The situation is a lesson in the responsibility that public figures like Minaj have to not spread misinformation, and how comments like hers can derail vaccine progress. These types of conspiracy theories are what fuel the anti-vaccine demonstrations we’re currently seeing in Canada, with extremists protesting vaccine mandates outside of hospitals and disrupting the healthcare workers who have put their lives on the line throughout this pandemic.
It’s important to note that vaccine hesitancy among marginalized communities is rooted in the historical mistreatment of racialized people by medical professionals, leading to mistrust between communities and healthcare institutions. A July 2021 survey confirmed unpublished public health data that vaccine hesitancy is higher among Black Canadians than among white or non-Black racialized people. While Minaj certainly didn’t approach the topic in the best way, vaccine hesitancy is a nuanced issue that deserves thoughtful attention.
Minaj tweeted that she was “invited” by the White House, implying that she would be making an in-person visit.
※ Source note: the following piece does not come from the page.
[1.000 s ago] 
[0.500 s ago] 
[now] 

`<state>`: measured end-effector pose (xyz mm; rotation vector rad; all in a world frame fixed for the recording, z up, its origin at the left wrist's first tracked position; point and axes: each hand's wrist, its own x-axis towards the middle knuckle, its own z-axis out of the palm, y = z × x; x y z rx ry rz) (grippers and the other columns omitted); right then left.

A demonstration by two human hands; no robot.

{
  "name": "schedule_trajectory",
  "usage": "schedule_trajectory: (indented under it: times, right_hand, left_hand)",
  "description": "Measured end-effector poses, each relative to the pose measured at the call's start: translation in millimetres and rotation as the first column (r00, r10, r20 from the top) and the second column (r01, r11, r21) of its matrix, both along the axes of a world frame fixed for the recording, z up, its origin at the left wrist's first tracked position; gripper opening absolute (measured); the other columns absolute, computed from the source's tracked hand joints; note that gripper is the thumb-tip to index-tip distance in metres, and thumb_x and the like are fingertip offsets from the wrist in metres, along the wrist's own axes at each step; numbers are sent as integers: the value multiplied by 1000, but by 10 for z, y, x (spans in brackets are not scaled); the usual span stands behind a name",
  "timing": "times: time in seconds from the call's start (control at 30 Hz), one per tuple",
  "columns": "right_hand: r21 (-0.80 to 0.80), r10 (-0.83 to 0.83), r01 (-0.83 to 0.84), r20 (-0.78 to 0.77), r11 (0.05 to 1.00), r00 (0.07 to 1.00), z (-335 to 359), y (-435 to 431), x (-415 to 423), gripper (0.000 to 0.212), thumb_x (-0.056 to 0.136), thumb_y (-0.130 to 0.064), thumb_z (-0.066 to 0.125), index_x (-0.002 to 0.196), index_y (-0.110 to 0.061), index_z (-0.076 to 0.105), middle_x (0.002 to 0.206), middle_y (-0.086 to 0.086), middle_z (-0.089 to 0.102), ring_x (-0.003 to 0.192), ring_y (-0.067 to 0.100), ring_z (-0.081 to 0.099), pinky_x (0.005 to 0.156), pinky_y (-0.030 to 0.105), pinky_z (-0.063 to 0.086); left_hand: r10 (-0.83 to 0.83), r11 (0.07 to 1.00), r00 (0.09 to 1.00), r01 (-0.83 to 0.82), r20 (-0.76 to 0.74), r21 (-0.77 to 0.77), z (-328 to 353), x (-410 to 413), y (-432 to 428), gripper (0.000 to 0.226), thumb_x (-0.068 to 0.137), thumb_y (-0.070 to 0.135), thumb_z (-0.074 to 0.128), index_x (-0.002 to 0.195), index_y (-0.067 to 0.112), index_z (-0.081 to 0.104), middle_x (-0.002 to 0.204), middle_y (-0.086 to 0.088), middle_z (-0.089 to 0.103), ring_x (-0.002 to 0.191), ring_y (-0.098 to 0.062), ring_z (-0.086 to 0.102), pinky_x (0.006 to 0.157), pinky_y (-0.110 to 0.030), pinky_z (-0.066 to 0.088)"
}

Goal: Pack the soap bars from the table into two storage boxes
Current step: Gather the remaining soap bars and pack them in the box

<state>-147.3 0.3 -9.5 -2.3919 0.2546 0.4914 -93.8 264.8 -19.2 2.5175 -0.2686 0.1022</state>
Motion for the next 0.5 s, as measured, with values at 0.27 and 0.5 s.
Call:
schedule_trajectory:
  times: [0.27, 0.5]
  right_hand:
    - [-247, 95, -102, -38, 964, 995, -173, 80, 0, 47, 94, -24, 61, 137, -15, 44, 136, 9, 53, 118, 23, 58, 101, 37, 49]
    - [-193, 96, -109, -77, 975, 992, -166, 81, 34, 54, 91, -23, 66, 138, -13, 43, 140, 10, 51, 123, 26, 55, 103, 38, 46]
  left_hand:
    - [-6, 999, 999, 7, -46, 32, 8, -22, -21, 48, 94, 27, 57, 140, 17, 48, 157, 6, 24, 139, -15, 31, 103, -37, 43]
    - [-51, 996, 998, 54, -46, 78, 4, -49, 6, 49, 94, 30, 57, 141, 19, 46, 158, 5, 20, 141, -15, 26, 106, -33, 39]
But White House representatives have said that they offered her just a phone call. Regardless, Minaj seems keen to meet with U.S. decision-makers, tweeting, “I’ll be dressed in all pink like Legally Blonde so they know I mean business. I’ll ask questions on behalf of the [people] who have been made fun of for simply being human.” Hopefully, something constructive can come from these controversial past few days. Perhaps this debacle will even result in Nicki Minaj being a leading voice in reducing Covid vaccine skepticism. One can dream.